THOMAS, PHILIP EDWARD (1878–1917), critic and poet, born in Lambeth 3 March 1878, the eldest son of Philip Henry Thomas, staff clerk for light railways and tramways at the Board of Trade, by his wife, Mary Elizabeth, daughter of Edward Thomas Townsend, of Newport, Monmouthshire, was of pure Welsh descent on the paternal, and of Welsh and Spanish blood on the maternal side. He was educated at St. Paul's School, and matriculated at Oxford as a non-collegiate student in 1897, but in the following year was elected to a scholarship in modern history at Lincoln College. He gained a second class in that subject in 1900, and graduated B.A. in the same year. Thomas early showed a passion both for nature and for literature, his favourite authors being Richard Jefferies, Izaak Walton, and Malory. His first book, The Woodland Life, appeared in 1897. Two years later he married Helen, daughter of James Ashcroft Noble, the critic, who had encouraged him to write. Thomas settled at Bearsted, Kent, in 1901, moving to The Weald, Sevenoaks, in 1903, and to Petersfield in 1908, maintaining himself by reviewing, and by critical essays and studies of country life. Frequent excursions through the southern counties gave him intimate knowledge and love of rural life and scenery, and his book Richard Jefferies, His Life and Work (1909) is racy of the soil of Wiltshire, its character, history, and farm life. The little group of imaginative masterpieces, such as ‘Home’, ‘July’, ‘The Flower Gatherer’, ‘Olwen’, ‘A Group of Statuary’, in Rest and Unrest (1910) and Light and Twilight (1911), excel by clear beauty of imagery, grace of contour, and delicate, limpid English. ‘Celtic magic’ and a sensitive freshness and contemplative charm inspire these idylls as well as many pages of The South Country (1909), and In Pursuit of Spring (1914). The range of Thomas's cool, fastidious, critical taste, and of his subtle destructive analysis, is shown in his studies of Swinburne (1912) and Walter Pater (1913).
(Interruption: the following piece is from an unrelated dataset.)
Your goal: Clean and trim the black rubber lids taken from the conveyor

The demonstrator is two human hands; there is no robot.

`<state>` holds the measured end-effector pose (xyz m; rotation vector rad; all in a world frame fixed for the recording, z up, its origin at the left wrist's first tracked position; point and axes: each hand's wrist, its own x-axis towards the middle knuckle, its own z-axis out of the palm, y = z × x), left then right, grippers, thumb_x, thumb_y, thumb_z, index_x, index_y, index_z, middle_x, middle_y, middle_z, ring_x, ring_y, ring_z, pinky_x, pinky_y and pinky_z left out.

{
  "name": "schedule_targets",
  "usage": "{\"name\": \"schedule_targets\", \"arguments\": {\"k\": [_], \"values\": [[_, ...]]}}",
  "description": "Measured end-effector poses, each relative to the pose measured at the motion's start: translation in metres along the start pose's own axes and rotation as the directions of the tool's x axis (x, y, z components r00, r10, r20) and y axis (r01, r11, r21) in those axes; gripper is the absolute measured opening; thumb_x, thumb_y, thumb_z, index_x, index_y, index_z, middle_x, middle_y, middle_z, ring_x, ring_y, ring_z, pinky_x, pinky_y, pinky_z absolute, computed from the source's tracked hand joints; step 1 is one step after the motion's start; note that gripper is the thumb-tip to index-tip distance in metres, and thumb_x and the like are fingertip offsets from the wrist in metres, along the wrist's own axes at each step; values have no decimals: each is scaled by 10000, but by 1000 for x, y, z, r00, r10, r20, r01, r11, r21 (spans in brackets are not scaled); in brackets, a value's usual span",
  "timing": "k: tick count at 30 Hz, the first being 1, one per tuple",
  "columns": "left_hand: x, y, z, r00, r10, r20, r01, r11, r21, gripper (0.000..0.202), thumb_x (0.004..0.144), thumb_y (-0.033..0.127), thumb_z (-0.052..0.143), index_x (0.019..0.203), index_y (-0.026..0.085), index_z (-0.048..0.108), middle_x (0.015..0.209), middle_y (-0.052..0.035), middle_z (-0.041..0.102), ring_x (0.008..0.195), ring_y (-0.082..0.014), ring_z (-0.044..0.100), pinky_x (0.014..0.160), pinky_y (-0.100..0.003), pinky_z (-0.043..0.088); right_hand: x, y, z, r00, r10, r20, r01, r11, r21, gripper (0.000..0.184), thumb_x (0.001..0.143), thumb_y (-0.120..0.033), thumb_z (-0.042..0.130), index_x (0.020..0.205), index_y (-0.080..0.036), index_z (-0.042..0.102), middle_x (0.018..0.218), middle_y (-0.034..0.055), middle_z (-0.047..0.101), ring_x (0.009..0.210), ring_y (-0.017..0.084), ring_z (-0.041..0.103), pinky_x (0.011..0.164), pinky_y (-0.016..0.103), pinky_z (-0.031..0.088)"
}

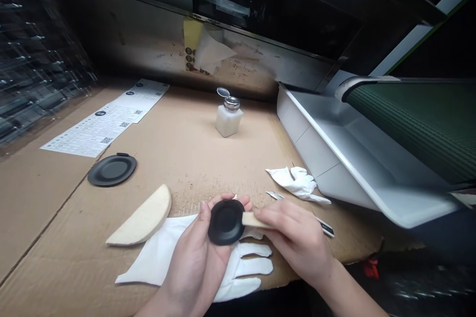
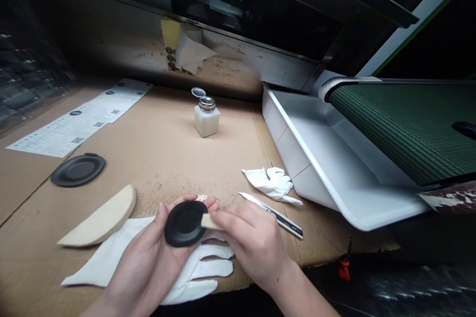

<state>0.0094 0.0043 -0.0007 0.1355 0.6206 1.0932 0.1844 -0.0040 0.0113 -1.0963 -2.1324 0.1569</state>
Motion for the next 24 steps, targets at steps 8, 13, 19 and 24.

The incessant strain of literary journalism and of producing book after book for publishers, ‘paid at one pound per thousand words’, without respite or hope of popular success, had told seriously on Thomas's health by 1911, and with his deepening anxieties in the next two years his tendency to introspective melancholy steadily increased. The War solved his difficulties. In July 1915 he enlisted in the Artists' Rifles, but was transferred to the Royal Garrison Artillery. He went to France in 1917, and was killed at Arras on 9 April of that year.

Six months before joining the army, Thomas, inspired by the example of his friend Robert Frost, the American poet, bent all his energies to writing verse. In his foreword to The Collected Poems of Edward Thomas (1920), Walter De La Mare has said: ‘This intensity of solitude, this impassioned, almost trance-like delight in things natural, simple, short-lived and happy seeming, “lovely of motion, shape and line”, is expressed—even when the clouds of melancholy and of self-distrust lour darkest—on every page of this book. A light shines in it, like that of “cowslips wet with the dew of their birth”. If one word could tell of his all, that word would be England. … When indeed Edward Thomas was killed in Flanders, a mirror of England was shattered, of so true and pure a crystal that a clearer and tenderer reflection can be found in no other than in these poems …’

Sensitive and shy, Thomas guarded himself from the world by a fine, dry irony, which slightly veiled the poet both austere and ardent in his passion for beauty and the homely things of earth. His lofty, melancholy spirit burned in an eye fastidiously grave. His figure was tall and spare, his hair at thirty was bleached gold, his head noble. He left one son and two daughters. Among his personal friends were W. H. Hudson, Walter De La Mare, W. H. Davies, and Edward Garnett.

[W. De La Mare, Foreword to The Collected Poems of Edward Thomas, 1920; E. Garnett, Some Letters of Edward Thomas, in the Athenæum, 16 and 23 April, 1920.]